Europa Press
Miércoles, 6 de octubre de 2004


Existe una "necesidad urgente" de avanzar en contabilidad social y ambiental para implantar la RSC, según un experto

El profesor José Miguel Rodríguez señala que la RSC es "un viejo debate que debe continuar en el futuro con nuevas perspectivas"

MADRID, 6 (EUROPA PRESS)
Es "urgente y necesario" avanzar en nuevos métodos de contabilidad social y medioambiental para que las empresas sean capaces de traducir el concepto de responsabilidad social corporativa a los resultados reales de sus compañías, según señaló hoy el profesor de la Universidad de Valladolid y autor del libro 'El gobierno de la empresa:
un enfoque alternativo', José Miguel Rodríguez.

Durante el 'Debate Abierto', convocado por la Comisión de RSC de la Asociación Española de Contabilidad y Administración de Empresas (AECA) en colaboración con UNESA, Rodríguez explicó que esta tarea debe dejarse a los contables, que hasta hoy, "siguen sin tener elementos concretos que puedan aplicarse a la hora de contabilizar los resultados sociales y medioambientales de las compañías".
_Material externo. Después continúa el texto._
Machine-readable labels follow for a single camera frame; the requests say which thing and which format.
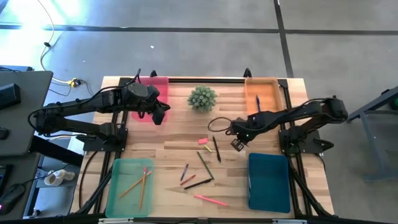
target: wooden table
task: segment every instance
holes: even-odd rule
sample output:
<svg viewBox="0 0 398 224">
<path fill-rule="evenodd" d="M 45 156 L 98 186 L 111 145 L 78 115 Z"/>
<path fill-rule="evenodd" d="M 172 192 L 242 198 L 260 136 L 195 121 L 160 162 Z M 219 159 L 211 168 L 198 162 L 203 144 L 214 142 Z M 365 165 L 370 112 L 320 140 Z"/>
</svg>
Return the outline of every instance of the wooden table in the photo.
<svg viewBox="0 0 398 224">
<path fill-rule="evenodd" d="M 120 77 L 104 77 L 102 87 L 117 85 Z M 287 79 L 289 84 L 292 106 L 298 106 L 307 100 L 304 80 L 301 78 Z M 187 104 L 187 98 L 195 86 L 195 83 L 169 83 L 169 101 L 171 110 L 168 112 L 167 121 L 161 126 L 152 123 L 135 121 L 128 116 L 126 127 L 129 129 L 126 150 L 122 158 L 152 158 L 155 162 L 155 186 L 151 217 L 219 217 L 219 218 L 290 218 L 294 217 L 293 209 L 290 213 L 276 213 L 250 210 L 247 206 L 247 155 L 250 152 L 261 152 L 267 154 L 280 154 L 279 141 L 277 138 L 278 128 L 258 137 L 249 143 L 241 152 L 235 151 L 230 142 L 233 136 L 222 133 L 211 133 L 207 130 L 209 121 L 215 117 L 225 116 L 236 119 L 238 116 L 246 119 L 246 102 L 244 98 L 243 84 L 230 83 L 206 83 L 216 91 L 217 104 L 211 113 L 195 113 Z M 112 114 L 96 113 L 94 123 L 101 124 L 111 121 Z M 225 128 L 226 122 L 219 122 L 214 129 Z M 222 163 L 216 158 L 216 153 L 210 153 L 203 146 L 197 144 L 197 140 L 212 135 L 218 142 Z M 186 176 L 193 174 L 197 176 L 191 182 L 198 182 L 208 178 L 208 174 L 199 160 L 196 151 L 199 151 L 208 164 L 215 181 L 201 185 L 189 190 L 179 186 L 184 166 L 189 163 Z M 81 167 L 81 172 L 91 155 L 88 153 Z M 87 201 L 98 185 L 103 163 L 104 153 L 95 155 L 87 168 L 85 175 L 82 199 Z M 308 188 L 317 200 L 330 213 L 333 213 L 331 198 L 326 181 L 323 164 L 314 155 L 303 154 L 303 165 L 307 179 Z M 75 190 L 71 212 L 78 210 L 78 192 L 81 186 Z M 299 187 L 298 200 L 303 212 L 303 197 Z M 101 211 L 106 206 L 109 184 L 104 190 Z M 222 207 L 212 203 L 204 202 L 193 197 L 200 194 L 216 200 L 228 203 L 230 206 Z"/>
</svg>

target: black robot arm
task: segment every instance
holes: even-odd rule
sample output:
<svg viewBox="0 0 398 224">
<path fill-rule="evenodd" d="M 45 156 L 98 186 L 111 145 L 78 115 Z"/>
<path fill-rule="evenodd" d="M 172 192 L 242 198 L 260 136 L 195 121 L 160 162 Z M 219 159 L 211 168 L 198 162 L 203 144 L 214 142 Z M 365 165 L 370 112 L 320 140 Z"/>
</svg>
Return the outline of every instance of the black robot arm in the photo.
<svg viewBox="0 0 398 224">
<path fill-rule="evenodd" d="M 238 118 L 232 120 L 227 134 L 236 135 L 231 145 L 240 151 L 244 145 L 252 141 L 258 134 L 266 133 L 280 124 L 312 118 L 301 126 L 294 127 L 291 135 L 300 140 L 308 134 L 328 123 L 342 123 L 347 118 L 344 103 L 336 98 L 308 100 L 304 104 L 283 111 L 260 111 L 248 116 L 247 120 Z"/>
<path fill-rule="evenodd" d="M 169 105 L 160 102 L 157 97 L 159 91 L 152 85 L 128 83 L 115 86 L 112 90 L 97 92 L 93 97 L 66 103 L 51 103 L 34 111 L 30 117 L 35 118 L 32 127 L 44 136 L 50 136 L 58 131 L 71 131 L 97 136 L 103 141 L 117 139 L 118 127 L 114 123 L 93 124 L 66 119 L 66 116 L 89 112 L 113 113 L 120 111 L 137 111 L 140 118 L 145 113 L 152 114 L 156 125 L 162 123 L 165 111 Z"/>
</svg>

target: succulent plant
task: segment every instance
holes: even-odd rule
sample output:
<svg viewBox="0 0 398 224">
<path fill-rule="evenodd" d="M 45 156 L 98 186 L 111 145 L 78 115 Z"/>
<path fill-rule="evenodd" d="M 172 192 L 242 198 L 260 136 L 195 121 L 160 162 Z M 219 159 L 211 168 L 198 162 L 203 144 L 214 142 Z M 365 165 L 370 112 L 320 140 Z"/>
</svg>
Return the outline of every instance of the succulent plant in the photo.
<svg viewBox="0 0 398 224">
<path fill-rule="evenodd" d="M 216 93 L 211 88 L 207 86 L 197 86 L 188 97 L 188 105 L 192 105 L 192 109 L 194 110 L 208 112 L 216 105 L 216 97 Z"/>
</svg>

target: green tray
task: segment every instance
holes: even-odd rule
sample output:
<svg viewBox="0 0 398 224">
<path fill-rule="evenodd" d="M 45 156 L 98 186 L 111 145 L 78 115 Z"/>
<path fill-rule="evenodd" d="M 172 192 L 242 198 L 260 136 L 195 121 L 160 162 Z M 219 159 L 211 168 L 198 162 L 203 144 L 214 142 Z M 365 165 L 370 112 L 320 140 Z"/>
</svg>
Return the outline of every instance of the green tray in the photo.
<svg viewBox="0 0 398 224">
<path fill-rule="evenodd" d="M 119 198 L 119 196 L 142 178 L 144 167 L 147 167 L 147 172 L 152 171 L 152 173 L 145 179 L 144 197 L 140 211 L 139 199 L 142 182 L 122 198 Z M 147 217 L 152 210 L 154 171 L 155 166 L 152 159 L 116 159 L 113 163 L 105 215 L 108 218 Z"/>
</svg>

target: concrete floor
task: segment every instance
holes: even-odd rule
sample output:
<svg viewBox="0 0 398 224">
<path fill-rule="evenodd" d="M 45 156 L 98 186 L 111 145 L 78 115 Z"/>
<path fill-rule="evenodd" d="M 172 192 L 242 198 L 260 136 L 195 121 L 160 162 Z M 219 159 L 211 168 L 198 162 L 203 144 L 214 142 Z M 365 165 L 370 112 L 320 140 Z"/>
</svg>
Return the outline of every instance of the concrete floor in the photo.
<svg viewBox="0 0 398 224">
<path fill-rule="evenodd" d="M 56 24 L 278 28 L 272 0 L 42 2 Z M 279 2 L 286 29 L 398 30 L 398 2 L 394 0 Z M 47 41 L 50 32 L 37 26 L 48 24 L 48 17 L 35 1 L 9 0 L 0 14 L 0 24 L 20 22 L 29 26 L 0 30 L 0 64 L 40 70 L 42 42 Z M 94 91 L 104 75 L 133 75 L 139 67 L 143 75 L 155 69 L 167 76 L 240 77 L 249 67 L 255 77 L 287 76 L 279 34 L 57 31 L 55 40 L 44 59 L 46 69 L 64 80 L 82 78 Z M 396 35 L 287 35 L 287 44 L 294 77 L 304 78 L 308 96 L 337 95 L 349 112 L 398 83 Z M 63 93 L 68 90 L 56 85 L 51 89 Z M 89 93 L 79 87 L 66 97 L 49 92 L 46 103 L 85 97 Z M 77 118 L 90 120 L 92 114 Z M 344 218 L 397 223 L 398 181 L 369 184 L 362 180 L 364 174 L 375 170 L 360 121 L 328 125 L 320 132 L 324 139 L 335 143 L 325 153 L 335 213 Z M 59 205 L 60 212 L 53 214 L 68 208 Z"/>
</svg>
Así, expresó su preocupación por el hecho de que este tipo de contabilidad se deje en manos de personas ajenas a estos conocimientos, teniendo en cuenta que "se trata de un tipo de contabilidad muy compleja", razón por la que pidió la ayuda de los expertos contables para que "aporten los instrumentos necesarios para poder desarrollarla y acabar con los problemas de medición".

"¿Cómo se contabilizan los beneficios sociales o medioambientales que la empresa proporciona a todos los participantes?", se preguntó Rodríguez. Se trata de algo "difícil" de realizar, pero como 'primer paso', apuntó "no sólo publicar estos resultados, sino compararlos con el resto de empresas del sector", para así "tener una perspectiva más amplia de estas mediciones".

UN 'VIEJO DEBATE'


Históricamente, el concepto de RSC ya fue descrito, según Rodríguez, por el economista Adam Smith en el siglo XVIII, que se refirió al concepto como 'simpatía' o 'empatía' como base del bienestar colectivo, es decir, "ponerse en el lugar del otro", que es lo que hace la empresa que sigue el modelo 'pluralista' o 'stakeholder'.

Es la que busca el beneficio global de todos las partes implicadas. "Si todas las partes comparten los riesgos a la hora de llevar a cabo una labor empresarial (inversores, proveedores, comunidad en la que opera), es justo que todas la partes participen también de los beneficios", aclaró.

Así, este nuevo concepto de "empresa ciudadana", como se denomina en Estados Unidos, "busca crear valor para todos los participantes" y mide sus resultados por triplicado: económicos, sociales y medioambientales. "Así, cuenta con un 'algo más' que le confiere una diferencia difícil de imitar por sus competidores", añadió Rodríguez.

En este sentido, se refirió a estas empresas como las que cuidan su 'capital social', es decir, esos acuerdos tácitos, implícitos o no escritos relacionados con la confianza, la reputación, la cultura y las relaciones personales.
"Estos son los únicos recursos que no se agotan con el uso, sino al revés, se multiplican e incrementan cuanto más se utilizan".

Esta son las empresas que, según dijo, "internalizan las externalidades", esto es, asumen los impactos, negativos o positivos que su actividad produce en el sitio en el que opera.

En su opinión, este modelo pluralista de empresa "está pendiente de un gran desarrollo formal" y requiere articular de forma práctica la visión teórica, ampliando precisamente, la visión de los directivos en este sentido. Además, el modelo requiere "mayor participación de los 'stakeholders' y, por supuesto, nuevas fórmulas de medir los resultados".